The game flicked off at an incredible tempo, with players from both sides displaying willingness to run and change position. Russian full-back Yuri Zhirkov was prepared to cover the flank for the full length of the pitch whilst Poland’s Robert Lewandowski showed the kind of line-running and touch that has seen him touted before the tournament.
That man and teammate Eugen Polanski conspired to score in the 17th minute but it was chalked off for an offence. In running forward, powered on by a deafening crowd of home supporters and the steady thud of Russians clearly enjoying Russia Day, the ball was moved from player to player as tackles flew in.
This determination to do two rival nations proud produced stirring efforts. For the whole game Polish centre-back Perquis was clattering into full-blooded challenges whilst Russian ‘keeper Malafeev pulled off a sensational stop in the first half from a swinging free-kick and then threw his body unflinchingly at Lewandowski’s feet in the second as he bore down on goal.
It was a swinging free-kick that led to the first goal in that first half as Andrei Arshavin curled one in front of the net and, as Russian’s poured past the statuesque Polish, Alan Dzagoev got a nicked head on the ball to bypass a planted goalkeeper.

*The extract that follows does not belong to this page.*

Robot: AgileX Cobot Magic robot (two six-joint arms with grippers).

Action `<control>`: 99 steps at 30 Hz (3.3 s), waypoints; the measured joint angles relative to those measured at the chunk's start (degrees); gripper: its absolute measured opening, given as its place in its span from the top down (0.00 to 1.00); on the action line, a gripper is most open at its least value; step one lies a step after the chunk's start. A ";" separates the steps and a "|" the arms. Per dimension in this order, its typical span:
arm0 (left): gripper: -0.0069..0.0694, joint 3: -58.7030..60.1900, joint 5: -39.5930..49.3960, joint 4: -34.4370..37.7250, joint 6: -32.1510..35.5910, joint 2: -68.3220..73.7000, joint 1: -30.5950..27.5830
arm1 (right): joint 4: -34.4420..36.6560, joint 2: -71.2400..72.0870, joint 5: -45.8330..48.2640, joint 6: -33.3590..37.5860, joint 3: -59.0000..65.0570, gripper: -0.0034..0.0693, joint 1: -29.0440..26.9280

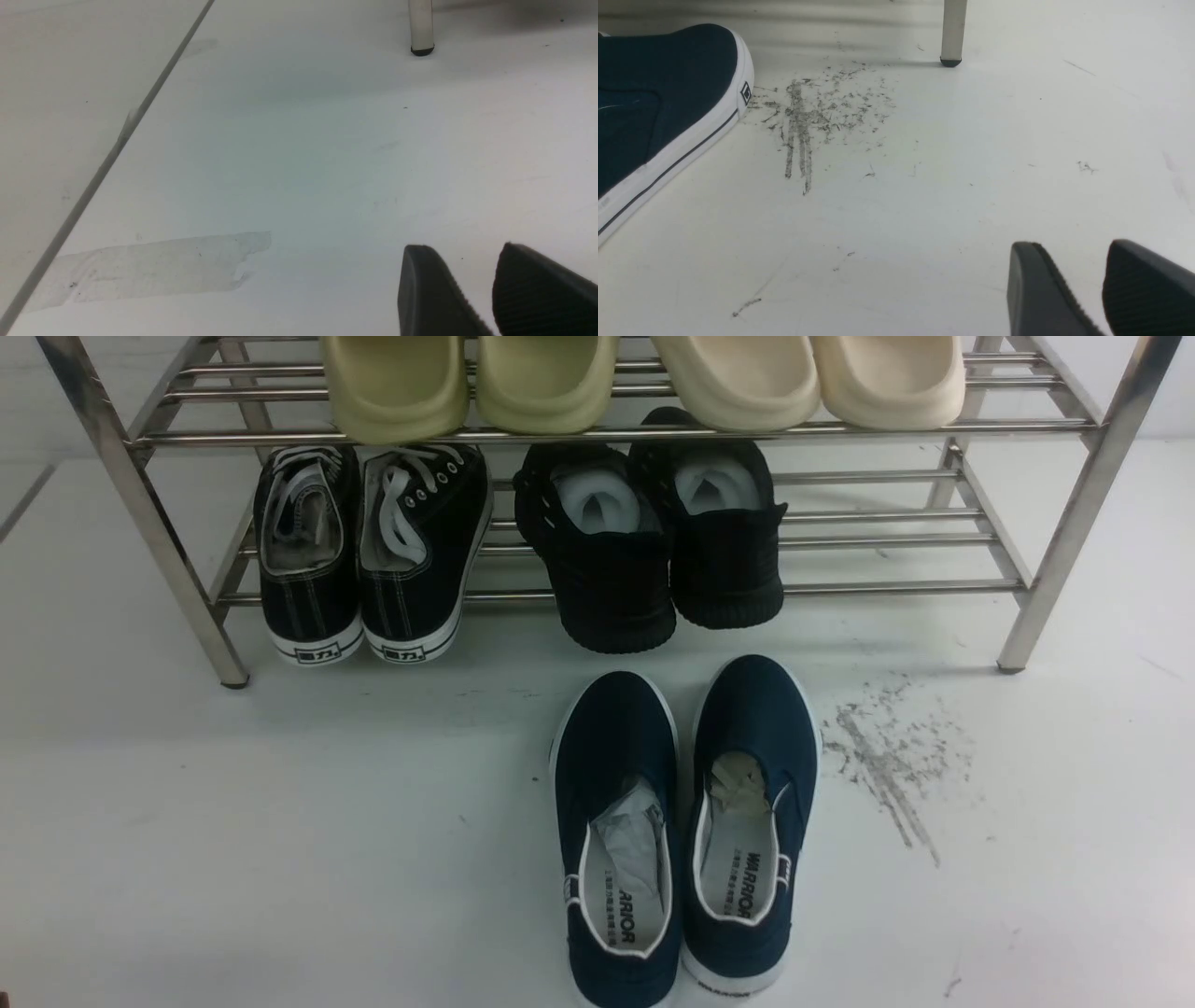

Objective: Take the shoes off the shelf with your hand on the white table.
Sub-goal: 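Grasp the leftmost shoe on the bottom shelf of the shoe rack with the left gripper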

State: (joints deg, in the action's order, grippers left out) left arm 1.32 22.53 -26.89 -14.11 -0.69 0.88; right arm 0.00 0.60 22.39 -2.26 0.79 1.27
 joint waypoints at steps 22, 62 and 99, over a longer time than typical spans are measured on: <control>0.59 0.00 0.00 0.00 0.00 0.00 0.00 | 0.00 0.00 0.00 0.02 0.00 0.62 0.00; 0.88 -16.53 -4.76 24.50 -31.68 8.71 0.00 | 0.00 0.00 0.00 -0.41 0.00 0.62 0.00; 0.85 -84.58 26.40 28.07 -7.42 94.65 0.00 | 0.00 0.00 0.00 -0.45 0.00 0.62 0.00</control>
State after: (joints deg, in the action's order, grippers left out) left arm -83.26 48.93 1.18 -21.53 93.97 0.88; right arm 0.00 0.60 22.39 -2.71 0.79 1.27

If there were worries that the Russians would dominate following their previous 4-1 drubbing of the Czechs, however, the home side put paid to that.
Careering into the second half knowing that they could not capitulate they picked up the pace once more. In the 57th minute captain Jakub Blaszczykowski took up the ball on the right flank. He cut in and wrong-footed defenders with a sublime touch, taking him into acres of space, and unleashed a revolving shot that bent round Malafeev. Rapturous applause burst out as Blaszczykowski slid towards his fans and EURO 2012 immortality.
After this both sides began biting more and both ends were bothered.
Boos rang out if players passed backwards, but in the end it fell to one unlikely chance for Poland. A cross was pumped in, but the game ended without further incident and everyone sat back, exhausted but delighted with what they had just seen.
With games like these EURO 2012 proves that any games can produce magic if all the ingredients are there.
We shall have to wait and see what happens with the aftermath of this, in more ways than one.